(The Sports Xchange) – Colorado Rockies second baseman DJ LeMahieu achieved a goal that he thought was unlikely — and he went to great lengths to make sure it became possible.

LeMahieu won his first National League batting title by hitting a major-league-leading .348, but his path to the crown was not exactly the stuff made of legends.

The 28-year-old sat out Colorado’s final two games — and four of its final five — to protect his one-point lead over injured Washington Nationals second baseman Daniel Murphy.

“It hasn’t been a very fun week,” LeMahieu told the Denver Post on Sunday. “It hasn’t really sunk in yet. It’s pretty special.”

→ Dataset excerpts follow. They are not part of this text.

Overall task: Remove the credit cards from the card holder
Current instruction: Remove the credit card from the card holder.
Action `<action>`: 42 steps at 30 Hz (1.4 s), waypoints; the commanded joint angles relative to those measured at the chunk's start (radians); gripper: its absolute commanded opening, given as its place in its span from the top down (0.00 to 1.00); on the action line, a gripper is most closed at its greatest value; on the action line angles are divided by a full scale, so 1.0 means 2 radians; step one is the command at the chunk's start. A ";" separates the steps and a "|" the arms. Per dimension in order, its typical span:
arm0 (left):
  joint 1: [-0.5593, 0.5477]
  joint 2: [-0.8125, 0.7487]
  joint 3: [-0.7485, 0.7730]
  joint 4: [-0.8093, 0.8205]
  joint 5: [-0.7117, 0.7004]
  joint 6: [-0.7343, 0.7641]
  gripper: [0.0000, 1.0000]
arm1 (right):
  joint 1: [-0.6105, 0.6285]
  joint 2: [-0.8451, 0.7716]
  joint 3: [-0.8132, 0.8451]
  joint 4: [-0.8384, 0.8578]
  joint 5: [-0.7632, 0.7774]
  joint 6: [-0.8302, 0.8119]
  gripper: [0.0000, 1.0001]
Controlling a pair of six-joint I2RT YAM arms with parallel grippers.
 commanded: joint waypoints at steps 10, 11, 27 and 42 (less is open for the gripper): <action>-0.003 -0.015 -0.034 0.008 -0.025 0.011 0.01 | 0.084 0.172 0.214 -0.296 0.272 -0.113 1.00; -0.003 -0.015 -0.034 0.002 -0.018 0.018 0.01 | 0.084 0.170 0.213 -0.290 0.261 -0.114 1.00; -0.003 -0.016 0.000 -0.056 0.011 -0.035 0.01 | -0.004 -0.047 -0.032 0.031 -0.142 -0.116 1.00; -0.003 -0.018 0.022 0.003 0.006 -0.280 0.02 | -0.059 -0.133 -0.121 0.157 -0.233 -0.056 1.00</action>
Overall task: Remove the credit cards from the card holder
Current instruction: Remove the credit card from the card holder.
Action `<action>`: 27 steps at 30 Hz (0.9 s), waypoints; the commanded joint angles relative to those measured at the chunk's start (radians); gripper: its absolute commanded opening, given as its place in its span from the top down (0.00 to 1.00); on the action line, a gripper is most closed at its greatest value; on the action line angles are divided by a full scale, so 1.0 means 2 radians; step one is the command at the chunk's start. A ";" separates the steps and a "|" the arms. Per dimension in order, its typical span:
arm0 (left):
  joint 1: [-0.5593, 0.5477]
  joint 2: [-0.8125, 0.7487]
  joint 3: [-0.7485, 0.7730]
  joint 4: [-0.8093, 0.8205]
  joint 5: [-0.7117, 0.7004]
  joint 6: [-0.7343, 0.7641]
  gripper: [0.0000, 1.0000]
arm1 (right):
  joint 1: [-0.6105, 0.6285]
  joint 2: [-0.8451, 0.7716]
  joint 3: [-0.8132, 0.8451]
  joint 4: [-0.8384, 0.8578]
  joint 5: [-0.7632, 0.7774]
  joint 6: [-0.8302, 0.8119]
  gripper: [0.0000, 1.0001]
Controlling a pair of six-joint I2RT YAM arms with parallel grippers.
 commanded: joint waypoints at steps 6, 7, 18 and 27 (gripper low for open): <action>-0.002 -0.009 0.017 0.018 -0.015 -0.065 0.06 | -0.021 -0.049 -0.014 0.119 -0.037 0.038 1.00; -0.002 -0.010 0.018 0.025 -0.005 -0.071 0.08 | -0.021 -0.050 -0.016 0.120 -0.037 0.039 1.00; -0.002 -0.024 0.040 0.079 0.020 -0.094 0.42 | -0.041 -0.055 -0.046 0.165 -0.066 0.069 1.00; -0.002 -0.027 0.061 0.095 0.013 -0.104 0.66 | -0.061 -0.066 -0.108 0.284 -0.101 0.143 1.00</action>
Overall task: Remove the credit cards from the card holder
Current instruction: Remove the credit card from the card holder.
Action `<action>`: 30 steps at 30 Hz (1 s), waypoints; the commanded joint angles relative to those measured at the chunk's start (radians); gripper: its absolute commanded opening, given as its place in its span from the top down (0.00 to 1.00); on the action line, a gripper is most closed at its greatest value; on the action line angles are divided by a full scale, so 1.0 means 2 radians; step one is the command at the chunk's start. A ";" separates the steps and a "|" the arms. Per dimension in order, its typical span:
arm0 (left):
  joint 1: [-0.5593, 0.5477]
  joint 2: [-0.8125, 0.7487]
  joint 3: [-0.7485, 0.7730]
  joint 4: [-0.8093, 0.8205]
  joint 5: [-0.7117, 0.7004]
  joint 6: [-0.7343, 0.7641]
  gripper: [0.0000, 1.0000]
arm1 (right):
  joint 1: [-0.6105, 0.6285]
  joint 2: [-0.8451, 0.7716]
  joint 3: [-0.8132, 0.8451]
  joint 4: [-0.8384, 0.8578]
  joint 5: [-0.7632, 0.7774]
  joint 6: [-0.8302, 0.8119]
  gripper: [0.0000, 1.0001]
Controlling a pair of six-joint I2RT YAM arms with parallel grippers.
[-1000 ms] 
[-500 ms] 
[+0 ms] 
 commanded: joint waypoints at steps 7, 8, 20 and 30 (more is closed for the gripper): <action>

Colorado manager Walt Weiss defended his decision to hold out LeMahieu, who was hitless in two at-bats Friday before he was removed from the game.

“It was a weird situation with the batting title thing,” Weiss said. “It was unique in that the other guy he was battling with wasn’t playing. He was hurt. I didn’t want DJ to lose the batting title that way. So I did what I could to kind of construct that as much as possible.

“If they’re both playing and going at it, that’s one thing. But I didn’t want him to lose it that way.”

The Nationals gave Murphy a chance earn a share of the batting title, but he flied out in a pinch-hit appearance Sunday to clinch it for LeMahieu, whose previous career high was a .301 average last season.

“I wouldn’t have said (hitting .348) wasn’t possible,” LeMahieu said. “But I would’ve been surprised if somebody told me that three or four years ago when I was breaking into the big leagues.”

LeMahieu wasn’t the only Colorado player to garner individual honors. Third baseman Nolan Arenado led the majors with 133 RBIs and tied Milwaukee’s Chris Carter for the NL league with 41 homers.

Mark Trumbo of the Baltimore Orioles topped the majors with 47 homers, while retiring Boston Red Sox designated hitter David Ortiz and Toronto Blue Jays DH Edwin Encarnacion shared the AL lead with 127 RBIs.

Houston Astros second baseman Jose Altuve won his second AL batting title in three seasons, hitting .338 to easily outdistance Boston teammates Mookie Betts and Dustin Pedroia, who both finished at .318.

Red Sox right-hander Rick Porcello (22-4) led the majors in wins. Washington’s Max Scherzer won his NL-leading 20th game on Sunday while leading all of baseball with 284 strikeouts — 30 more than AL pacesetter Justin Verlander of the Detroit Tigers.

The ERA leaders were Kyle Hendricks (2.13) of the Chicago Cubs in the NL and Toronto’s Aaron Sanchez (3.00) in the AL. Jeurys Familia of the New York Mets registered a major league-best 51 saves, while Orioles left-hander Zach Britton led the AL with 47. Britton didn’t blow a save chance all season.